"This award is funded under the American Recovery and Reinvestment Act of 2009 (Public Law 111-5)."
The objective of the research is to improve the distance-throughput product of ultraviolet communication systems by several orders of magnitude so that they may be used as inexpensive short-distance non-directed links, such as for voice and data. The approach taken combines a mix of communication-theoretic methods (modulation, coding, multi-beam transmission) and improved UV technologies (fine-tuned optics, powerful electro-optic devices) to obtain this gain. The research culminates in the development of an experimental testbed demonstrating and validating the concepts.

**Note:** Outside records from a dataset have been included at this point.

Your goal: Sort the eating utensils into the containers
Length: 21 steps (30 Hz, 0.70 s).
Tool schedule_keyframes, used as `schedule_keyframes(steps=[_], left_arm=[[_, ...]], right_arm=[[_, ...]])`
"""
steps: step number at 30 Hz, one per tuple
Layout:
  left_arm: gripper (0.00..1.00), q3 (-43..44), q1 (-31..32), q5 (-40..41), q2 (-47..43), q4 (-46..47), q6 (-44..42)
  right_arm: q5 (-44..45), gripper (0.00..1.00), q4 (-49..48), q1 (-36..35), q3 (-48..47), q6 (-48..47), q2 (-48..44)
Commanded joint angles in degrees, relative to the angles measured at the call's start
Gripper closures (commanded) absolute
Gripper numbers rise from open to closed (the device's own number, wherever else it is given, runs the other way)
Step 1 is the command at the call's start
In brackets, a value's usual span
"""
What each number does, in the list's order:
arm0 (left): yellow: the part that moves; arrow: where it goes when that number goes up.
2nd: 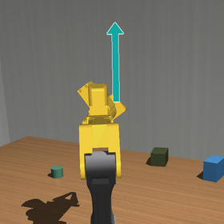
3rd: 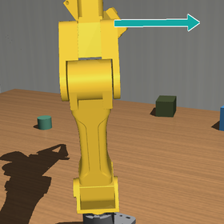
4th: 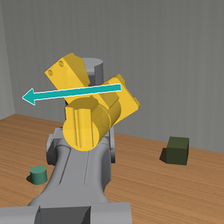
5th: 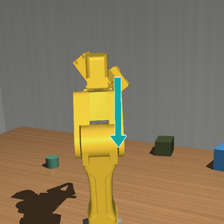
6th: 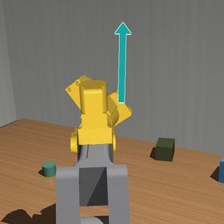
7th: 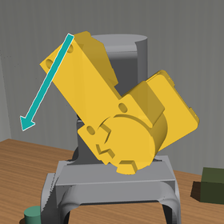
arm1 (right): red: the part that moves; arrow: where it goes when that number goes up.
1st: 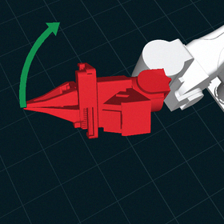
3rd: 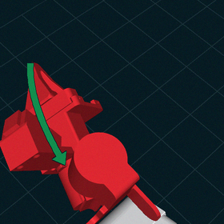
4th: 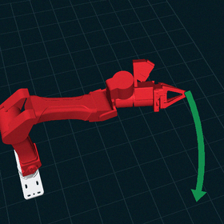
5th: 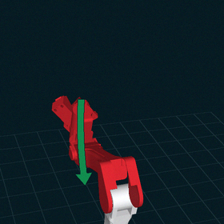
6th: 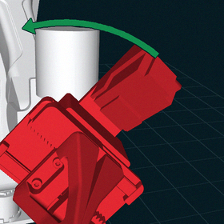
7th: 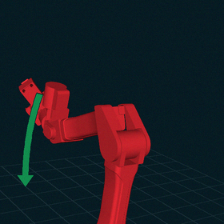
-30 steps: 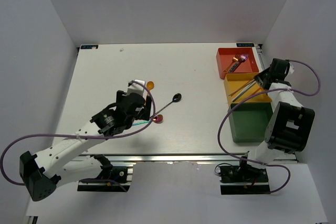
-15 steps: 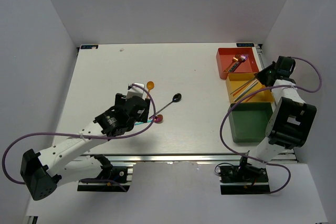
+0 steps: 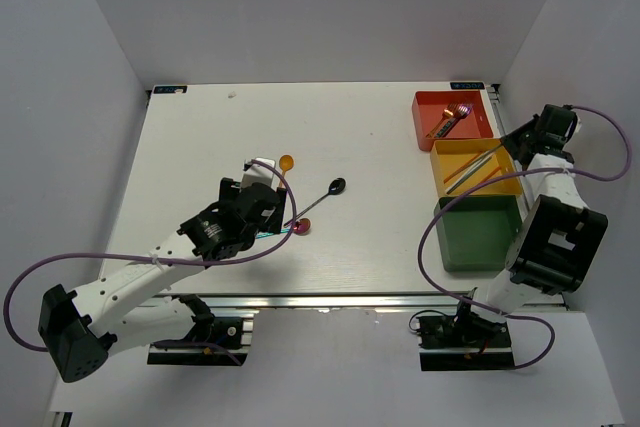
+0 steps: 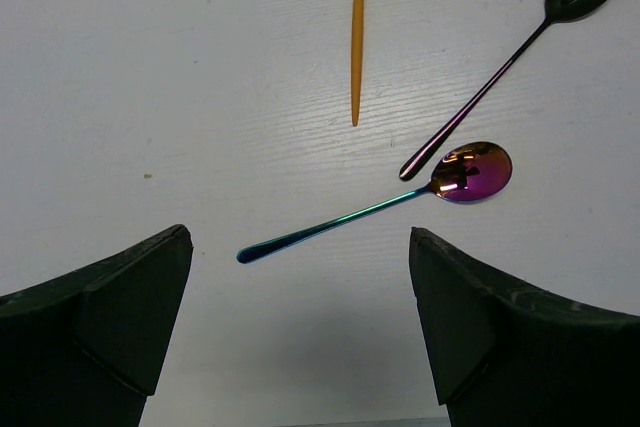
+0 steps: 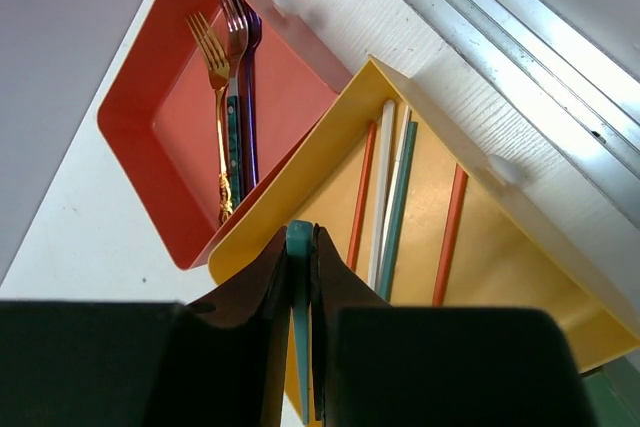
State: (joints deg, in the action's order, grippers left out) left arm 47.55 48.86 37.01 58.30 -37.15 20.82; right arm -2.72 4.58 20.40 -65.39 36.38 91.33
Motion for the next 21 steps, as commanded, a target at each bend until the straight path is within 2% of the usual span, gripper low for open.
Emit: schedule_keyframes(steps=[1, 21], left_arm=[[0.02, 0.17, 0.01, -0.45, -0.74, 1.29, 0.01], [0.02, 0.00, 0.01, -1.33, -0.12, 1.46, -0.25]], right_arm=[[1.49, 1.00, -0.44, -0.19, -1.42, -1.75, 0.34], [-2.20, 1.00, -3.43, -5.37, 2.71, 1.94, 5.96]])
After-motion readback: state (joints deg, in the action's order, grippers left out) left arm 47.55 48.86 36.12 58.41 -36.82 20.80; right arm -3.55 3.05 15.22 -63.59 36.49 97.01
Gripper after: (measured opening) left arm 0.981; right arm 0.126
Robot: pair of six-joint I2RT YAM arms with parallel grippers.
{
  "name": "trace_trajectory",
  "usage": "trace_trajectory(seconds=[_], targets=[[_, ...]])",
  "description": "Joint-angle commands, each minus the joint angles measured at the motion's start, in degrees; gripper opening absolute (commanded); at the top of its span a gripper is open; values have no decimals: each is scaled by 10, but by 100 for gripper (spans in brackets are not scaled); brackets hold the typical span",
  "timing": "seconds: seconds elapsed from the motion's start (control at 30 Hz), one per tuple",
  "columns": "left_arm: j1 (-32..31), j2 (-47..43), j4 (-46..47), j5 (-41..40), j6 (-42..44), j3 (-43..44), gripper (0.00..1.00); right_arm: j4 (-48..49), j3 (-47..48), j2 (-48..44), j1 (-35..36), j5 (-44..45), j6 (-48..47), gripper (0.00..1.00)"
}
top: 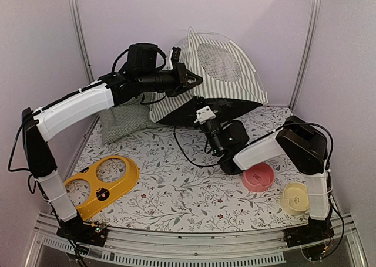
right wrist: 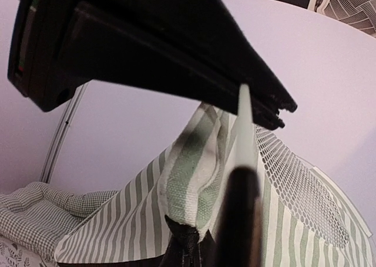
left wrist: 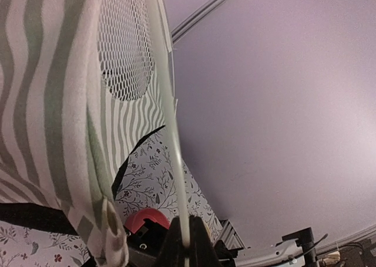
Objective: Set up the pet tent
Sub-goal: Insert the tent pole into the pole socket of the pet tent.
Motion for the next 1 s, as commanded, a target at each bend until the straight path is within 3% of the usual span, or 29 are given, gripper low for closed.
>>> trace_trajectory(seconds=[0.0,0.23,0.53,0.97], targets=[[17,-14,86,-54,24,11,0,73,-58,-23,21,-17,19,0],[22,-18,112,-138,63,14,0,99,-108,-32,31,-7,29,0],[45,-31,161,-137,56,-7,0,99,-175,-58,33,-5,59,0],[59,-67,270,-157,68,-56,0,104,-191,-43,45,4,60,0]])
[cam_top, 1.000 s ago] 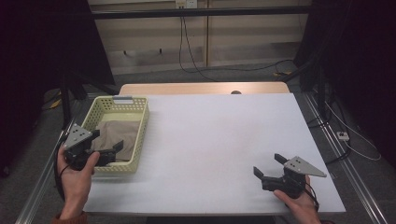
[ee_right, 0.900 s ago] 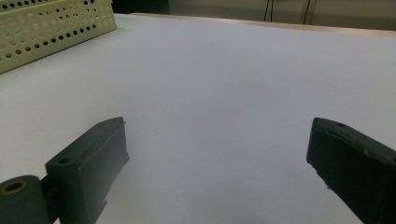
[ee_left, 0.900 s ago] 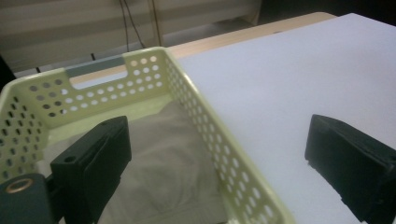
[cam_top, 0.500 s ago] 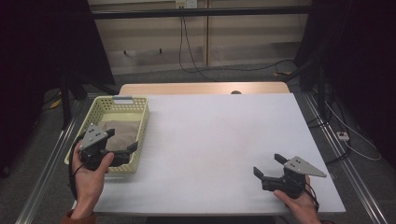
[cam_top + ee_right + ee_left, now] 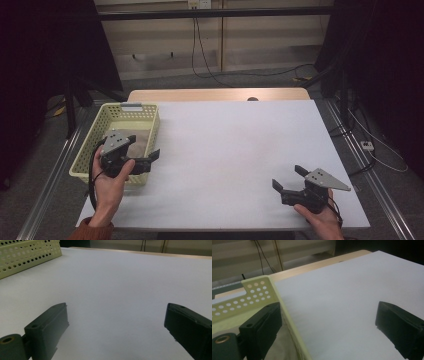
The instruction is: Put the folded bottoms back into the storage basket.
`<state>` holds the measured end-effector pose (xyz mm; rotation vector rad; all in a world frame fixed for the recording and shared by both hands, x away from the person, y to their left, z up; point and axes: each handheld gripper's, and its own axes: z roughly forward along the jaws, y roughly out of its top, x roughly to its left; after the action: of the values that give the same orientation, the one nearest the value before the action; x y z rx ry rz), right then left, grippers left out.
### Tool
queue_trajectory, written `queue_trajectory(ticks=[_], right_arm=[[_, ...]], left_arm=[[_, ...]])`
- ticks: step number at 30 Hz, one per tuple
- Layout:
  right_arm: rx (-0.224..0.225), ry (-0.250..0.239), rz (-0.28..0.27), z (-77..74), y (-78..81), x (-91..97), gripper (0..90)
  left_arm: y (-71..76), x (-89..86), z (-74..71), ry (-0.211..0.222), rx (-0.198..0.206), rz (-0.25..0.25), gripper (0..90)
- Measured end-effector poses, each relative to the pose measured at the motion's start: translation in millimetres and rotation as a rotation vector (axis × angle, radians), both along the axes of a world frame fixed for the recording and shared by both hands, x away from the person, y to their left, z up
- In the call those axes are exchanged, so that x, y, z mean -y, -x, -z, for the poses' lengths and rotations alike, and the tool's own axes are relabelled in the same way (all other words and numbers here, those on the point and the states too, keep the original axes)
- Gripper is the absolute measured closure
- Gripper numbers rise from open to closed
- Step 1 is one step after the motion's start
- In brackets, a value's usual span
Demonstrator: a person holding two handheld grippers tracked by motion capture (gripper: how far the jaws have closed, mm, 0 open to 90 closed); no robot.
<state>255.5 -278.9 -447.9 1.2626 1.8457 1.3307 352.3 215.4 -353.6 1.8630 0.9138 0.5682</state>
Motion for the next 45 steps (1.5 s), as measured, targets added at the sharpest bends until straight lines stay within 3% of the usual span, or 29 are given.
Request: queue_trajectory(ticks=[4, 8, 12, 21, 28, 36, 40, 45], right_arm=[[-0.001, 0.001, 0.009, 0.1, 1.9, 1.5, 4.7], [-0.001, -0.001, 0.019, 0.0, 3.9, 3.1, 4.7], [-0.002, -0.001, 0.021, 0.0, 5.3, 3.9, 4.7], [-0.003, -0.002, 0.022, -0.2, 5.7, 4.1, 4.7], [-0.001, 0.001, 0.021, -0.2, 5.8, 4.0, 4.7], [0.001, 0.003, 0.015, 0.0, 5.6, 3.6, 4.7], [0.001, 0.003, 0.016, 0.0, 5.5, 3.6, 4.7], [0.001, 0.002, 0.016, 0.1, 5.4, 3.6, 4.7]], left_arm=[[-2.2, 10.3, 0.6, 0.003, 0.007, 0.014, 7.0], [-4.7, 21.8, 2.8, -0.007, 0.000, 0.059, 7.0], [-5.7, 35.7, 7.1, -0.036, -0.009, 0.099, 7.0], [-3.6, 57.7, 19.2, -0.054, -0.030, 0.122, 7.0], [-1.1, 68.6, 34.9, -0.056, -0.057, 0.150, 7.0], [4.8, 74.3, 54.7, -0.111, -0.078, 0.167, 7.1], [6.4, 74.4, 62.8, -0.110, -0.088, 0.172, 7.1], [7.3, 73.1, 69.7, -0.076, -0.094, 0.169, 7.1]])
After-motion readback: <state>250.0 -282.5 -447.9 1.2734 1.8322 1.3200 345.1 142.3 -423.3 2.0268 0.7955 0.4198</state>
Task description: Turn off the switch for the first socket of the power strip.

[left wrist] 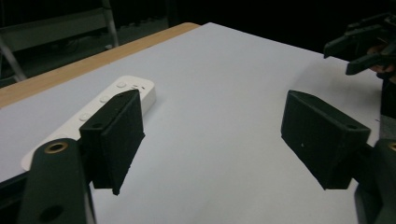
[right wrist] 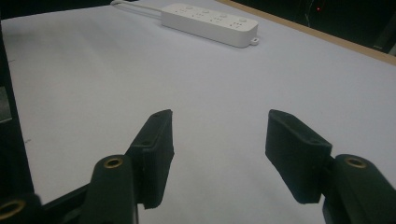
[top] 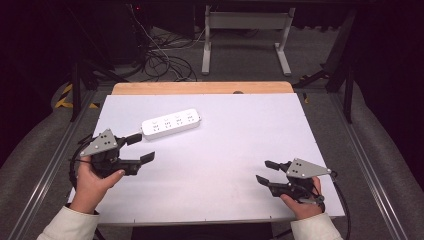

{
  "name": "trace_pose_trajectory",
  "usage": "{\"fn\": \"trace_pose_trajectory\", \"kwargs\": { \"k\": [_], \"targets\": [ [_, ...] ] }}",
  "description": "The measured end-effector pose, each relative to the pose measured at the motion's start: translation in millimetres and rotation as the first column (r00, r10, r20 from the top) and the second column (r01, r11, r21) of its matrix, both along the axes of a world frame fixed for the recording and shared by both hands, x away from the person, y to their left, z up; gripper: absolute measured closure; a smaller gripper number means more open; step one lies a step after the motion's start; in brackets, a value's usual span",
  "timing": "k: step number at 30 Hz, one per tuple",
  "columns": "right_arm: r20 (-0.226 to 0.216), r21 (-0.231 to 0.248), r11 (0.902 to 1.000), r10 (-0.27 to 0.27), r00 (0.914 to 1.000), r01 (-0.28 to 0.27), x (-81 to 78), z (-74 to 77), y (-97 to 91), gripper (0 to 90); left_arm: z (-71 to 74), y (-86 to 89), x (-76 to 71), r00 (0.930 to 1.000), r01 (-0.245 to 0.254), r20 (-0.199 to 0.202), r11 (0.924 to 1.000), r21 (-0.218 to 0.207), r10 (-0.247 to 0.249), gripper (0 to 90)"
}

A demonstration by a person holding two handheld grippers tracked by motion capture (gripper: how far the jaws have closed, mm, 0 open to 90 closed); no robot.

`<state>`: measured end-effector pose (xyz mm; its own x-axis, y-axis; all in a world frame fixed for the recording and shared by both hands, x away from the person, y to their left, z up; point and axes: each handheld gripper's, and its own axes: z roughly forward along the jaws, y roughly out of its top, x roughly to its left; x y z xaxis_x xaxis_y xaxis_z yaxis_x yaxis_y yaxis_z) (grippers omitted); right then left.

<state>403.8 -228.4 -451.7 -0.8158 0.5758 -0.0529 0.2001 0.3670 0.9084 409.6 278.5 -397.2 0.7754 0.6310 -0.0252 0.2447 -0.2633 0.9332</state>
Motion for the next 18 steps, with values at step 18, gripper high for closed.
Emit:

The novel contribution of this work is the blending of advanced communication techniques with clever optics to improve the link quality and make it suitable for a variety of applications. Previous research efforts have been one-dimensional, focusing on the devices, the physics, or the modulation, and exclusively for military applications. Commercial applications require significantly higher capacity and reliability, and multiple simultaneous users. This research provides a systematic plan for accomplishing this goal, starting with a mathematical description of the channel and ending with a prototype system.
A substantial improvement of the throughput and reliability of ultraviolet communication systems can lead to increased economic and scientific interest in this relatively immature technology. One can envision an explosion of applications currently unserved by inexpensive technology, such as the last-mile broadband connectivity in urban areas, densely-packed wireless sensor networks, and military applications. The research also provides a practical and stimulating medium for the education of graduate and undergraduate students. Undergraduate students of diverse backgrounds are used to design, develop and manage the experimental testbed.